Rod “Toastman” Blackstone is Charleston’s deputy mayor by day, but at night he terrorizes opposing players with burnt bread.  The tradition started 20 yeas ago with a 1992 Charleston Wheelers playoff run at the now demolished Watt Powell Park in Kanawha City.

 

“We sat with home plate to our right and the visitor dugout to our left,” Blackstone said. “People would walk back in front of us when they struck out. Somebody said, ‘You are toast!’ I thought that’s a great cheer.  So we started saying that.  In 1992 Dennis Basteen – who owned the baseball team at the time – after we’d done if for a year and half said that we could make toast at the ball park. 

 

“There’s a plug we plugged into from the front row. We waved toast at the bad guys when they struck out.  So that was 1992 in the playoffs that year when we first started making toast at the ball park.”

 

 

Blackstone still situates himself and his toaster just to the left of home plate – prime heckling position.  At his feet he places more than 40 signs that he uses to leaven the crowd to life.

 

They might contain cheers for Power players or jeers for the opposition.  Power vice president Andy Milovich said Blackstone is a part of the quintessential minor league baseball experience.

 

“Rod Blackstone is synonymous in the city of Charleston,” Milovich said. “It comes from a real place, it’s something he’s trying to do everything in his power to try to help his team win.  It symbolizes how important it is to Rod and hopefully how important baseball is to this community.”

 

Milovich said there’s a reason the seats behind home plate are known as the Toast Section.

 

“Every phone call you get, when someone orders a ticket behind the net, they either want to be as close to Rod as they can or as far from Rod as they can,” Milovich said. “That just summarizes how well known he is and how closely associated he is with this ball park.  Every fan recognizes it and either wants to be a part of it or wants to sit somewhere quieter where they can focus on the game.”

 

Blackstone said part of what draws people who do sit around him is a sense of collaboration.

 

“I don’t think of all the wonderful things I say,” Blackstone said. “There’s a lot of creativity out there.  We just want to add to the flavor of the game whether we’re winning a close game or losing a rout.

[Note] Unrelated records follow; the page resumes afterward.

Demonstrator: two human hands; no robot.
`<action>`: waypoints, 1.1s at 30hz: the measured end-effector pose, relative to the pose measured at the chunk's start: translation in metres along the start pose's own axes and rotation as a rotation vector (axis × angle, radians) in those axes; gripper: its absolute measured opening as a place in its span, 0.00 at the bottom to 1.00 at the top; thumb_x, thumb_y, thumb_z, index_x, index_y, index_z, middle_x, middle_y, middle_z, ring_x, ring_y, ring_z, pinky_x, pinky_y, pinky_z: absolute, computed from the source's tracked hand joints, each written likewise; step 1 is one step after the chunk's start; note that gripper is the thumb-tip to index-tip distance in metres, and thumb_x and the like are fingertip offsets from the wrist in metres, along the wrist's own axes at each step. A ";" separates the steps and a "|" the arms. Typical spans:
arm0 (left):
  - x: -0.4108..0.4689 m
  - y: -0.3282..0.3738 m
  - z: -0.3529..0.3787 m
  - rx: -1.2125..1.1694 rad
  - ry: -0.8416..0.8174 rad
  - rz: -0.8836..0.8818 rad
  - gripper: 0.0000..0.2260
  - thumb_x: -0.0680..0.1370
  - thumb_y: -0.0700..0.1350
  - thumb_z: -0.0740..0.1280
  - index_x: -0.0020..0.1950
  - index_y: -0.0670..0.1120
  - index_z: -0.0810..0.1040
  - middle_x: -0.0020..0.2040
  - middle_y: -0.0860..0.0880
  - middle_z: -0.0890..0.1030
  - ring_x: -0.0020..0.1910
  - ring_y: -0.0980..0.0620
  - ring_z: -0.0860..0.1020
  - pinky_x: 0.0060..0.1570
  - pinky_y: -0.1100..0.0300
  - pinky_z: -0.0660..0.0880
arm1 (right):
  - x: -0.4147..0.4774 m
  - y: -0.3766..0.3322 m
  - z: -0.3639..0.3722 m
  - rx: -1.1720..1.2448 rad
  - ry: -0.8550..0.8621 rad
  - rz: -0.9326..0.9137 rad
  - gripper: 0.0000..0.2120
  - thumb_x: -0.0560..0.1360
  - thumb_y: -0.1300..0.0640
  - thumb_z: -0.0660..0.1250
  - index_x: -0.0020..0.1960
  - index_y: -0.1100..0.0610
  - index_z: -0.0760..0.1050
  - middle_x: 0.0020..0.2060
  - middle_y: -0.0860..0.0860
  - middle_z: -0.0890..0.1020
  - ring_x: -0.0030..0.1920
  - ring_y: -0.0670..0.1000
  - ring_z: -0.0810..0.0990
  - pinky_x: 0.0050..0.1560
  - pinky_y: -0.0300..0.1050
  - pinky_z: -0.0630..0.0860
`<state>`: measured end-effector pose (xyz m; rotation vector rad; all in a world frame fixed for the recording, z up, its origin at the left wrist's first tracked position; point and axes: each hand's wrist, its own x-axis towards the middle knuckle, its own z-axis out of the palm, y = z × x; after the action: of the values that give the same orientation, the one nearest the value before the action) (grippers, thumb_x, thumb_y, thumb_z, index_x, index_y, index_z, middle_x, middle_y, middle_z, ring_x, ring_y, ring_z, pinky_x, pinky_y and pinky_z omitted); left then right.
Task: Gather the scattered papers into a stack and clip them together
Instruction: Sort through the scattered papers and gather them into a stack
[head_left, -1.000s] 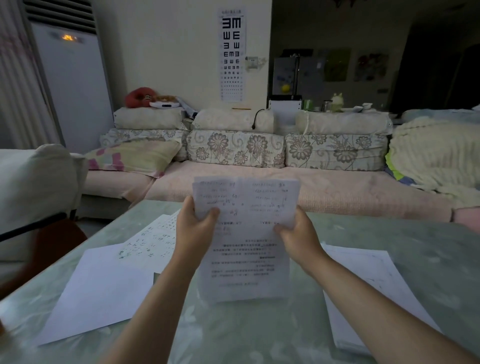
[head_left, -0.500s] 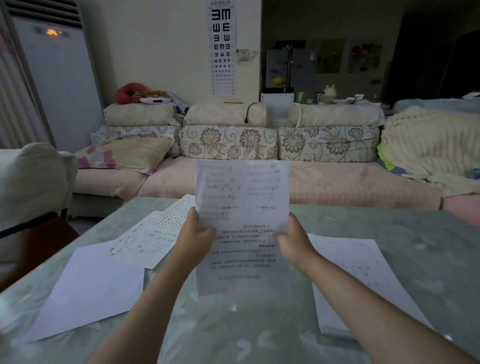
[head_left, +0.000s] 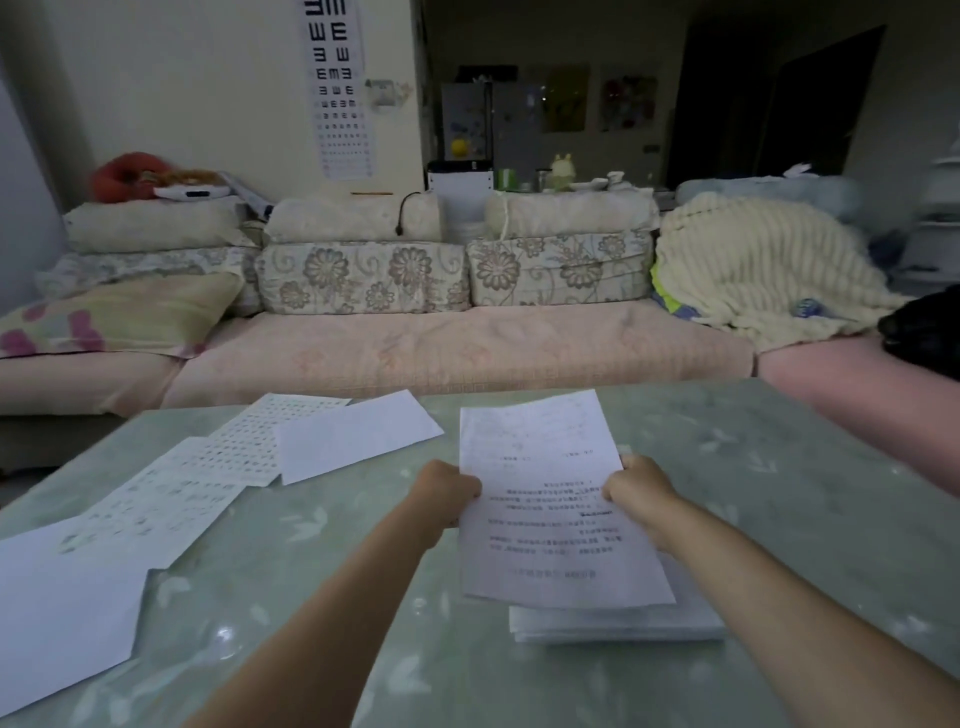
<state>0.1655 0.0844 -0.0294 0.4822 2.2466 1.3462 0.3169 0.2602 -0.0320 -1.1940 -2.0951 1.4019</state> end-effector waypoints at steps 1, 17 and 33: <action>0.000 -0.001 0.012 0.087 0.018 0.005 0.06 0.72 0.36 0.64 0.34 0.39 0.74 0.36 0.39 0.77 0.32 0.45 0.74 0.35 0.53 0.73 | 0.004 0.010 -0.005 -0.041 0.018 -0.008 0.12 0.72 0.69 0.59 0.51 0.61 0.78 0.43 0.56 0.82 0.41 0.56 0.79 0.38 0.43 0.73; 0.016 -0.018 0.083 0.492 -0.056 -0.042 0.17 0.76 0.47 0.63 0.60 0.37 0.76 0.52 0.44 0.77 0.47 0.46 0.77 0.41 0.58 0.73 | 0.028 0.061 -0.038 -0.488 -0.060 0.139 0.14 0.70 0.55 0.60 0.51 0.59 0.76 0.54 0.58 0.81 0.49 0.58 0.82 0.34 0.41 0.70; 0.034 -0.056 -0.070 0.692 0.304 0.409 0.20 0.79 0.50 0.64 0.70 0.46 0.70 0.65 0.46 0.73 0.65 0.46 0.69 0.64 0.51 0.69 | -0.005 -0.038 0.115 -0.484 -0.210 -0.514 0.19 0.78 0.49 0.64 0.68 0.50 0.74 0.64 0.50 0.71 0.64 0.51 0.73 0.67 0.44 0.68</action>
<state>0.0948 0.0260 -0.0583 1.0782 2.9758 0.8002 0.2253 0.1833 -0.0495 -0.5812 -2.7320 0.8401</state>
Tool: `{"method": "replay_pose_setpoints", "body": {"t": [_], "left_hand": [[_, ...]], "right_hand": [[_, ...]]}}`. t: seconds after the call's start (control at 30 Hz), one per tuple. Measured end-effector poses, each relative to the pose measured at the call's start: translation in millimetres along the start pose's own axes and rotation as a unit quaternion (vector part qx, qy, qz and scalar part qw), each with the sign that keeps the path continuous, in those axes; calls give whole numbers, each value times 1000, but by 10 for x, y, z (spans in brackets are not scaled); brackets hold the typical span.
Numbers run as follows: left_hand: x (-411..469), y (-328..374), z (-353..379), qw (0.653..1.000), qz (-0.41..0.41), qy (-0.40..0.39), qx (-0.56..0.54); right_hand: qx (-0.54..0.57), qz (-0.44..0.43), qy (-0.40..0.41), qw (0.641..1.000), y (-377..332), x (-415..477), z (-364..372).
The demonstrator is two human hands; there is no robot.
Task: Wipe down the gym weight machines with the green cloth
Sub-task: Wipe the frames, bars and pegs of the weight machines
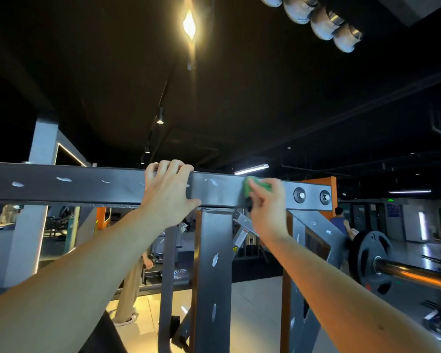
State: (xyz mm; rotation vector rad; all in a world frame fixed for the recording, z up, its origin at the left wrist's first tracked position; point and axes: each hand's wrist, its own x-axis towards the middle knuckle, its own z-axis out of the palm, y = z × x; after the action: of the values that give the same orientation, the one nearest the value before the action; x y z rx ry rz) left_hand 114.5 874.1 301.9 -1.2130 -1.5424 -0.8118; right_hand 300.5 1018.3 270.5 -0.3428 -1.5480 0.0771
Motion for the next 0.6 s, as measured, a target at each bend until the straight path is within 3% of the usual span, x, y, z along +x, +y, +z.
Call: {"method": "replay_pose_setpoints", "body": {"t": [0.1, 0.17, 0.23, 0.33, 0.4, 0.53, 0.6], "left_hand": [[-22, -85, -12, 1000, -2, 3, 1], [-20, -139, -15, 1000, -3, 6, 2], [-5, -167, -20, 1000, -5, 5, -1], [4, -201, -32, 1000, 0, -3, -13], [-3, -251, -51, 1000, 7, -7, -22], [-13, -412, -81, 999, 14, -14, -32], [-18, -501, -91, 999, 16, -11, -36]], "right_hand": [[-73, 131, 96, 984, -102, 17, 148], [-113, 48, 98, 988, -423, -45, 387], [-118, -73, 41, 990, -606, -127, 588], [-107, -146, -37, 983, -586, -43, 478], [-111, -106, -35, 988, -384, 60, 272], [-107, 83, 89, 987, -252, 62, 221], [-124, 44, 108, 985, -558, -34, 524]]}}
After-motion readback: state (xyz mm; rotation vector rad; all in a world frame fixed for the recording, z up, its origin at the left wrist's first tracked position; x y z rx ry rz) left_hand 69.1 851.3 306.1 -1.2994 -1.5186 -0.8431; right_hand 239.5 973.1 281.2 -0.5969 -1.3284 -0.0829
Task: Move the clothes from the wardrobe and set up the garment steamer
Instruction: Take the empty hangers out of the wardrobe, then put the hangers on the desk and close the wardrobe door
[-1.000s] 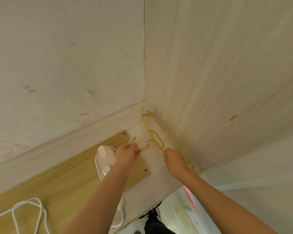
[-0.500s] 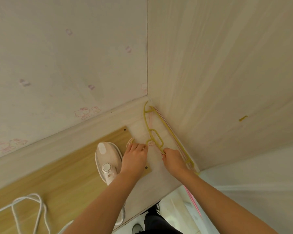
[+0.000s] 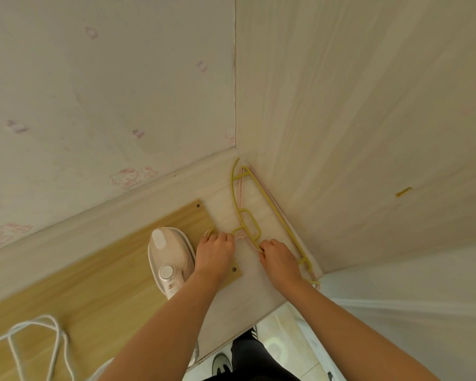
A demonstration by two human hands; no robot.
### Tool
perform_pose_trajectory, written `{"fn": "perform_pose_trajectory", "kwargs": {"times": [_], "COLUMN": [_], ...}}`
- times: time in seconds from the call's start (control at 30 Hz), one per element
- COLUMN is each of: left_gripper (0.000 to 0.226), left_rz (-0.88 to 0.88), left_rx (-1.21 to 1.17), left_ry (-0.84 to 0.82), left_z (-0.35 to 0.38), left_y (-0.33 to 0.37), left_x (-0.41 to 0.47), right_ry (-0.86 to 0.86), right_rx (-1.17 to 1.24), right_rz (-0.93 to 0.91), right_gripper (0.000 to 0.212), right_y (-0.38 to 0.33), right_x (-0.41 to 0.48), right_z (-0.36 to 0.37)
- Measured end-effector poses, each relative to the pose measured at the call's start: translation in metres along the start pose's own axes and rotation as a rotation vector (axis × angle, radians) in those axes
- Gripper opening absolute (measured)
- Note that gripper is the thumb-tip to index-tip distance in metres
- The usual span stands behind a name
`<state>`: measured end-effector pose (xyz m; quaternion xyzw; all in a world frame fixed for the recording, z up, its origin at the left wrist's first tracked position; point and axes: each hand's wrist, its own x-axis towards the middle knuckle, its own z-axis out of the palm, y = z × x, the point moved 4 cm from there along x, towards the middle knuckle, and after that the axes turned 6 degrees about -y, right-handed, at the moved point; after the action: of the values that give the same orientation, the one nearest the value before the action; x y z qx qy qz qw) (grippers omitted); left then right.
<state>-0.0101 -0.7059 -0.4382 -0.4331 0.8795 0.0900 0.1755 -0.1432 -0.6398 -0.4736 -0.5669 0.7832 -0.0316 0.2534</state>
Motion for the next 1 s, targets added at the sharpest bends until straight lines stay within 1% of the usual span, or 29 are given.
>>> {"fn": "perform_pose_trajectory", "kwargs": {"times": [0.1,0.2,0.27,0.3,0.43,0.6,0.73,0.83,0.93,1.0], "left_gripper": [0.027,0.031,0.027,0.029,0.037,0.039,0.044,0.044,0.042,0.046], "left_rz": [-0.008,-0.007,-0.005,-0.021,-0.034,-0.013,0.068,0.121,0.19,0.258], "left_rx": [-0.002,0.018,-0.017,-0.016,-0.015,-0.043,-0.031,-0.033,-0.04,-0.026], "left_ry": [0.005,0.038,-0.006,-0.023,-0.006,0.029,0.089,0.147,0.261,0.343], "left_z": [0.001,0.002,0.004,0.008,0.016,0.009,0.003,-0.003,-0.011,-0.011], "left_y": [0.0,-0.002,-0.002,-0.003,-0.004,-0.002,0.006,0.015,0.025,0.033], "left_x": [-0.003,-0.004,-0.006,-0.005,-0.007,-0.017,-0.033,-0.053,-0.077,-0.09], "right_ry": [0.008,-0.004,-0.019,-0.025,-0.037,-0.011,0.03,0.074,0.109,0.138], "right_rx": [-0.052,-0.049,-0.062,-0.071,-0.103,-0.16,-0.161,-0.168,-0.152,-0.132], "right_rz": [-0.017,-0.038,-0.046,-0.046,-0.017,0.012,0.012,0.004,0.033,0.056], "right_gripper": [0.012,0.016,0.019,0.021,0.026,0.028,0.037,0.04,0.039,0.04], "right_y": [0.0,0.0,-0.002,-0.004,-0.008,-0.008,-0.012,-0.015,-0.016,-0.015], "right_x": [-0.002,-0.004,-0.005,-0.006,-0.013,-0.032,-0.059,-0.086,-0.119,-0.143], "right_z": [0.003,0.003,0.0,-0.002,-0.009,-0.018,-0.024,-0.024,-0.022,-0.021]}}
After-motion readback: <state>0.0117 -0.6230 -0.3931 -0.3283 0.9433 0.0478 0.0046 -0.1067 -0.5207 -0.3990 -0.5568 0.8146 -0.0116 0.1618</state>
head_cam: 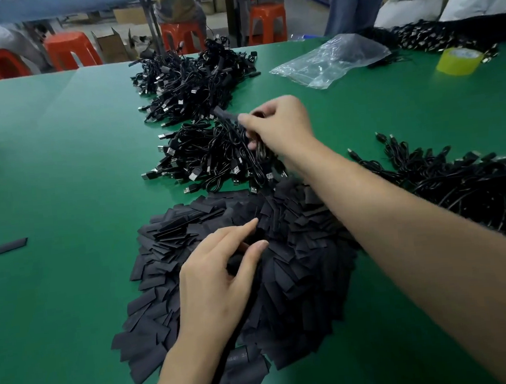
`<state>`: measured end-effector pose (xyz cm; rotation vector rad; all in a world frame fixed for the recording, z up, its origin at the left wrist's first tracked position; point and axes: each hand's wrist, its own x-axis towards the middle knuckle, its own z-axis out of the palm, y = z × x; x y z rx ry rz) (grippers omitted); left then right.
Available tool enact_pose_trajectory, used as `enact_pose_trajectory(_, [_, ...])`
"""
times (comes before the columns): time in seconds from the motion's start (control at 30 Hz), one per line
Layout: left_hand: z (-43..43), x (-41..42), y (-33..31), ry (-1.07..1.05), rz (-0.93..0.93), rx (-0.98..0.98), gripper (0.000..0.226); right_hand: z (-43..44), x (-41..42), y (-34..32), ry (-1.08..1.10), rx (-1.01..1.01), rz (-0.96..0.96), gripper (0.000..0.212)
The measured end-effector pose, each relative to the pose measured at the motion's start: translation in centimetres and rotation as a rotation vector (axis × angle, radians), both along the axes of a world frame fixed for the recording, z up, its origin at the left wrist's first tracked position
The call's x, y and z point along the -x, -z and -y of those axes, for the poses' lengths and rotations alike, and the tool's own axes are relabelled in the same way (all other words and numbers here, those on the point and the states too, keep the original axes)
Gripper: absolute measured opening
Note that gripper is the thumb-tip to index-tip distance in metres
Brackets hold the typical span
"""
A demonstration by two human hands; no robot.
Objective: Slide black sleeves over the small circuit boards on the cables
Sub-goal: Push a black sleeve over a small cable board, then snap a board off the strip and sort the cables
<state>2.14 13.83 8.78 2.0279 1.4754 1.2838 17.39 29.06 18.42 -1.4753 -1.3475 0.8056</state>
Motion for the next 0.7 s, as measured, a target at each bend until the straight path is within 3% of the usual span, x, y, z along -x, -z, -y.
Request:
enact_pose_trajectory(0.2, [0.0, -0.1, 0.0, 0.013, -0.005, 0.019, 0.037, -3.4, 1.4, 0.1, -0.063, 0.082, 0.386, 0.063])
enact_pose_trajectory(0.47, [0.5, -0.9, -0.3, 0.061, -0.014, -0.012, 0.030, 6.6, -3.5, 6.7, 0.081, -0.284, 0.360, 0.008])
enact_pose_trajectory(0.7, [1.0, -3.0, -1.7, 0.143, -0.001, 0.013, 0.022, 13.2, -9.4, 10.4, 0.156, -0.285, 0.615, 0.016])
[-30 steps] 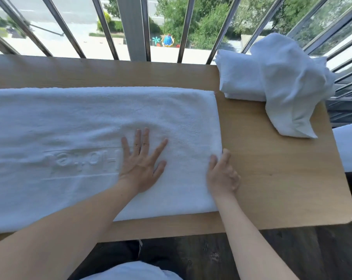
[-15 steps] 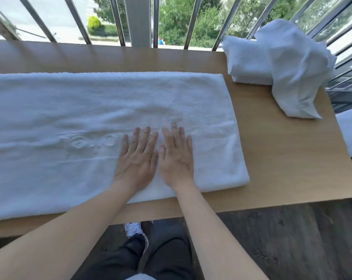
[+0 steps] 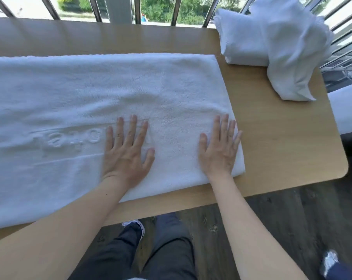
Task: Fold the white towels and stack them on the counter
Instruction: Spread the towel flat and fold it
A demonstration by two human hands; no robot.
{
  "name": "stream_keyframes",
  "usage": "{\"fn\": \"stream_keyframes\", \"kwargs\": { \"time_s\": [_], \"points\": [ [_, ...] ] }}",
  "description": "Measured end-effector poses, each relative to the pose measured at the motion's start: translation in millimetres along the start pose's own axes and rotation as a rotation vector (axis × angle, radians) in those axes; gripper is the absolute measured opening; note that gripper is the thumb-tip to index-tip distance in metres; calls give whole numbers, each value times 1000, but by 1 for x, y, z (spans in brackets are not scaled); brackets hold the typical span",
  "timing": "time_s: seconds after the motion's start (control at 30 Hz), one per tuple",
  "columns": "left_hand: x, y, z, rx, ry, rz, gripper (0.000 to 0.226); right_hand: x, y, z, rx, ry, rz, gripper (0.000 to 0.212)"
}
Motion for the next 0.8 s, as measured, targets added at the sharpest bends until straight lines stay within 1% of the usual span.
{"fn": "stream_keyframes", "kwargs": {
  "time_s": [0.03, 0.1, 0.13, 0.17, 0.23, 0.37, 0.43, 0.47, 0.5, 0.57, 0.6, 0.67, 0.73, 0.8],
  "points": [
    [-1, 0, 1, 1, -3, 0, 75, 21, 9, -2, -13, -56, 110, 63],
    [-1, 0, 3, 10, 9, 1, 76, 62, 29, -12, 27, -110, 361, 60],
    [-1, 0, 3, 18, 17, 6, 76, 73, 36, -18, 62, -101, 425, 60],
    [-1, 0, 3, 26, 19, 13, 76, 75, 38, -22, 87, -82, 440, 60],
    [-1, 0, 2, 22, 13, 19, 76, 57, 27, -23, 92, -46, 379, 60],
    [-1, 0, 4, 29, 32, 13, 74, 0, -4, -12, 136, 37, 127, 63],
    [0, 1, 5, 38, 50, 16, 72, -8, -15, -5, 130, 44, 11, 64],
    [1, -1, 5, 38, 74, 8, 70, -4, -18, -2, 105, 20, -16, 65],
    [1, -5, 6, 28, 101, -6, 69, 5, -21, 1, 63, -26, -2, 64],
    [3, -22, 11, -14, 157, -30, 65, 37, -28, 6, -6, -117, 146, 61],
    [6, -35, 15, -47, 186, -28, 63, 56, -33, 7, -12, -141, 255, 59],
    [13, -67, 24, -107, 212, 11, 59, 92, -46, 2, 46, -163, 436, 56],
    [23, -97, 31, -124, 197, 75, 56, 117, -62, -7, 129, -131, 507, 54],
    [30, -118, 32, -98, 156, 106, 57, 126, -82, -14, 146, -60, 488, 53]
  ]
}}
Point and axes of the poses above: each hand's wrist, its own y-axis away from the middle knuckle, its own z-axis out of the back of the hand, x = y × z, the point moved 2 cm from there along -y, towards the middle knuckle, and after that the axes turned 1 degree about y, right-handed, at the moved point
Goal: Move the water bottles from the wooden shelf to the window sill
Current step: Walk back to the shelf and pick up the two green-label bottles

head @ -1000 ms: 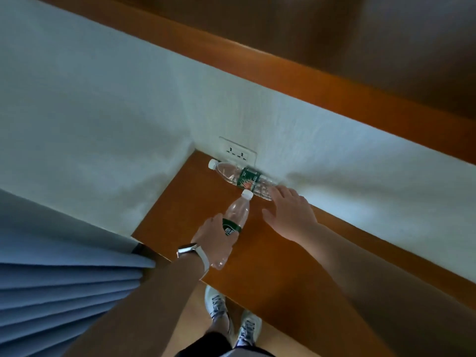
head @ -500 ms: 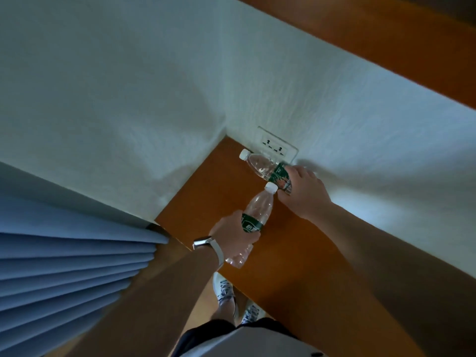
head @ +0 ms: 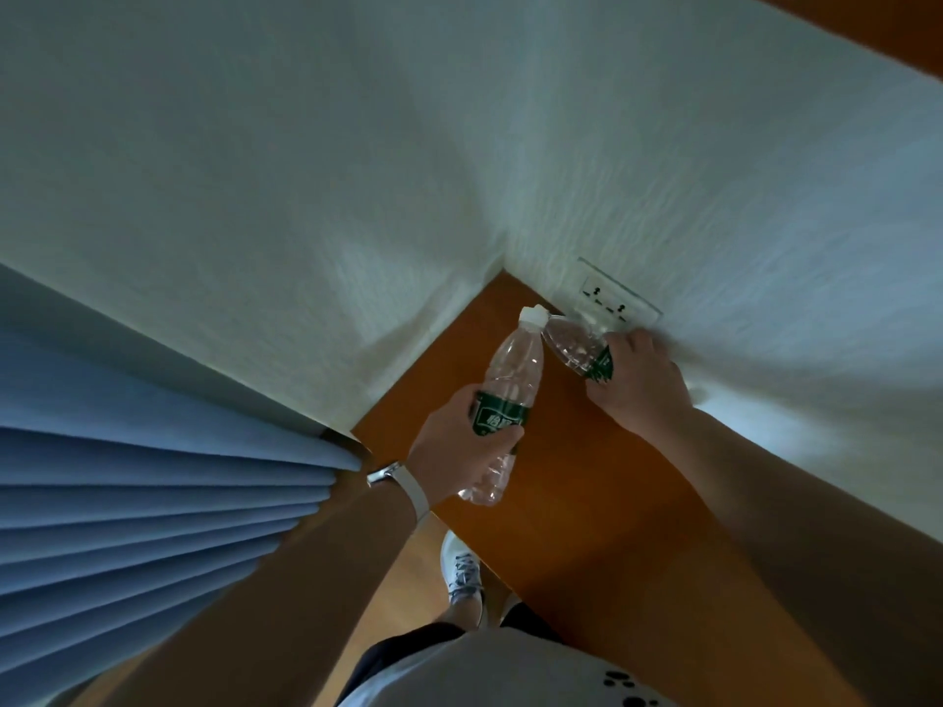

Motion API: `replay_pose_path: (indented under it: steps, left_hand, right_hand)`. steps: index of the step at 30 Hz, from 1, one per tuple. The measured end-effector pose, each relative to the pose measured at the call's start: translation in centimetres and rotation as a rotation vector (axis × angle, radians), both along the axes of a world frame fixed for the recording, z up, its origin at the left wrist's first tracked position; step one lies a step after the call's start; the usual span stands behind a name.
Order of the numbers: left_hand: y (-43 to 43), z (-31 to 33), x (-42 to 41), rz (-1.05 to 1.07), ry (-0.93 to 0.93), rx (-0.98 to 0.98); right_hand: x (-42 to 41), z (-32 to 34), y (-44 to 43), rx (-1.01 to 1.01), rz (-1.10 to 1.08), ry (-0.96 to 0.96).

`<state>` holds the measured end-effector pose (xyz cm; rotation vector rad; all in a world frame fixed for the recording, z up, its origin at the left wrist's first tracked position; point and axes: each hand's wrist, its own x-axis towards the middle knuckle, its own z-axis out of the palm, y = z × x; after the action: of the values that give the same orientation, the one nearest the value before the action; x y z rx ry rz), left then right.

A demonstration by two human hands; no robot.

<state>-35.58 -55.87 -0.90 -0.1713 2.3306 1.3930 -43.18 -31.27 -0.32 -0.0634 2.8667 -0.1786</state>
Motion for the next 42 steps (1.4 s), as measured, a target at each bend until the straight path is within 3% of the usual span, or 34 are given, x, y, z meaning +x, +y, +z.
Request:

We’re going to have fun at the ball park.”

 

Blackstone interacts with his fellow fans as much as he attempts to interact with opposing players.  Scott Robinson sits three rows behind the Toastman and across the aisle.

 

“He probably draws more of a crowd than the team does,” Robinson said with a laugh. “It’s just the entertainment; all the teams in the South Atlantic League, the players know what they’re coming to before they come to Charleston.”

 

Billy Bob Taylor has been coming to minor league games in Charleston since the Charlies were in town in the late 70s and early 80s.  Taylor’s distinctive laugh echoes throughout Power Park after strikeouts just as the Toastman’s chants do.  Taylor said there’s no minor league fan quite like Blackstone.

 

“I think he has become a real icon in the minor league baseball world,” Taylor said. “I know the players hate him.  Rod has stats, he has the knowledge, he’s articulate, he does everything, and he knows it all.”

 

Blackstone’s antics certainly do make an impression on opposing players.

 

Cutter Dykstra plays 2nd base for the Hagerstown Suns.  Dykstra said he enjoys the back and forth with West Virginia’s famed heckler.

 

“It’s the minor leagues,” Dysktra said. “I like to fire some stuff back at him, but it makes it entertaining.  That’s what he wants so I might as well give it to him.  Depends on how my game’s going.  If I’m doing good, I’ll tell him what’s up, but if not, I’ll lay low.”

 

And that’s part of the duality of Blackstone’s goal in making noise.

 

“To try to make sure our guys know that when they come up, we’re behind them,” Blackstone said. “And then to give the other team a little something extra to think about.  If they’re thinking about me or something we’ve said, they might not be focusing on that next pitch as much as they should be and that’ll give our team a little bit of an edge.”

 

With his booming voice, the Toastman keeps on bellowing – 20 years and counting.